Dennis Romano, a professor in the History Department, introduced McLaughlin, noting his research is based on peacemaking and police relationships with the community.
The picture was used to show the ‘culture of war and conflict’ that has griped many Northern Ireland neighborhoods for years, said McLaughlin, a senior lecturer in criminology and social policy at Open University in England,
The lecture entitled ‘An Unloved Peace: The Challenge Facing Peacemakers in Northern Ireland,” discussed the problems that are facing the Good Friday Peace Accord reached in 1998.
‘The peace process is seen as a model of its kind, but for some reason it is unloved by the people,” McLaughlin said ‘The issue is the concentration on building a political infrastructure and not taking into account sectarianism,’ which is the sectioning off of the various groups in Northern Ireland to avoid involvemnt with other groups.
McLaughlin, who has also taught at the University of Hong Kong and the University of Manchester, believes that there is still violence in Northern Ireland because so many people in the country once believed that the violence would have no end and are finding a certain level of violence acceptable.
He said some of the main reasons for peace are the release of political prisoners, setting up a victim’s commission, decommissioning arms, a new criminal justice system and a commission on human rights.
‘Both communities were able to walk out of the negotiations and say ‘we won,’ “ McLaughlin said.
Another reason for success McLaughlin said is that after Sept. 11 the Irish Republican Army had begun to receive a cold attitude from the world as the debate began over the word terrorist and had toned down activity.
‘One man’s terrorist is another man’s freedom fighter, ‘McLaughlin said.
McLaughlin cited other reasons for the people’s hatred of the agreement, such as the belief that this agreement may be as good as it gets for Northern Ireland, its view as a fraud to many, and the sectarianism in many schools throughout Northern Ireland.
‘There is a need to produce a new generation where issues of political sovereignty will become insignificant because of globalization,” said McLaughlin, who cited a new generation of paramilitaries as a problem.
Paramilitaries have the motto, ‘Prepared for peace but ready for war,’ and believe that this current peace is simply an inter-war period that will be followed by more violence in the future said McLaughlin.

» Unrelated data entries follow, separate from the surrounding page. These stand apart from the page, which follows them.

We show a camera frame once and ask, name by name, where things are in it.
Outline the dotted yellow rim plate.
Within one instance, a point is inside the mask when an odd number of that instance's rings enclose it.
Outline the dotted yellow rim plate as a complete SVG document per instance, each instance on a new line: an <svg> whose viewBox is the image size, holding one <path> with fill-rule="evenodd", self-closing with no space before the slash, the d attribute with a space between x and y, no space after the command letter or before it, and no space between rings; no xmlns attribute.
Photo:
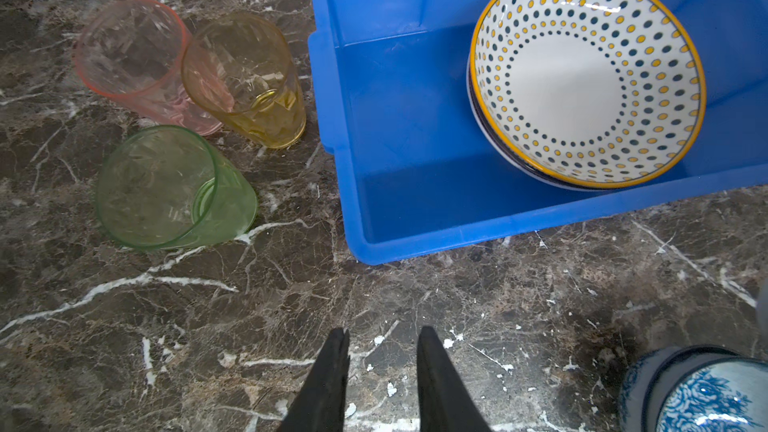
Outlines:
<svg viewBox="0 0 768 432"><path fill-rule="evenodd" d="M468 79L502 153L583 189L668 172L694 145L707 106L700 55L659 0L490 0Z"/></svg>

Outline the blue floral ceramic bowl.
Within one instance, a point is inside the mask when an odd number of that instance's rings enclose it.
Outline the blue floral ceramic bowl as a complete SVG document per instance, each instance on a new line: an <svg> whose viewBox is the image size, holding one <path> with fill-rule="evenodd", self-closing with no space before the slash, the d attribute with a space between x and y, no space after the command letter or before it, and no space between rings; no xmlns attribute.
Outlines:
<svg viewBox="0 0 768 432"><path fill-rule="evenodd" d="M628 369L617 404L623 431L765 431L767 364L714 345L659 349Z"/></svg>

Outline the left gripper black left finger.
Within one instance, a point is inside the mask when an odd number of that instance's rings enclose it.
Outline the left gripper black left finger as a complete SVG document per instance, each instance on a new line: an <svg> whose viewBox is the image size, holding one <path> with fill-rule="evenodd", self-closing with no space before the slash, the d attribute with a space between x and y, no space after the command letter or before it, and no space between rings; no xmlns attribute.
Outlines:
<svg viewBox="0 0 768 432"><path fill-rule="evenodd" d="M332 329L278 431L342 431L350 335Z"/></svg>

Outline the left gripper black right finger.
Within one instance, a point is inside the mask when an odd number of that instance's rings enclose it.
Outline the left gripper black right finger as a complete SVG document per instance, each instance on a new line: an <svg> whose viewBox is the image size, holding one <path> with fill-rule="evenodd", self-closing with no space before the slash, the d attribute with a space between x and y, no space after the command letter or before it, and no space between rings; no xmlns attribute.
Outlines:
<svg viewBox="0 0 768 432"><path fill-rule="evenodd" d="M421 431L490 431L431 326L418 337L417 385Z"/></svg>

Sectarianism runs deep, recent violence must be confronted and not ignored and there is a need for reconciliation by both sides, said McLaughlin.

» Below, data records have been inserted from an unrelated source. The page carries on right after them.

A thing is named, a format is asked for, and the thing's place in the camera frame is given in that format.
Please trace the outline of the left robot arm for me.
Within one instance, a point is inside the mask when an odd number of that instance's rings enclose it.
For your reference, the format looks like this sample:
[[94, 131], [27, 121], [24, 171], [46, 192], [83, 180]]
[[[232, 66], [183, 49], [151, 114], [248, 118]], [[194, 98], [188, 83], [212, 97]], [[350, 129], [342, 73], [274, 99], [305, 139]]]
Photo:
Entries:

‘The hard work is not over,’ McLaughlin said. ‘There is still a need for peacemakers because this society must confront what it did to itself for thirty years.’
McLaughlin thinks it’s important for college students to know the history of the conflict and what has happened since the signing of the Good Friday Peace Accord.
Amy Wolfe, a first year masters student in international relations, said the lecture was very interesting
“It is fascinating because I spent a year in Belfast and it was good to hear the theoretical background to my personal experiences,’ she said.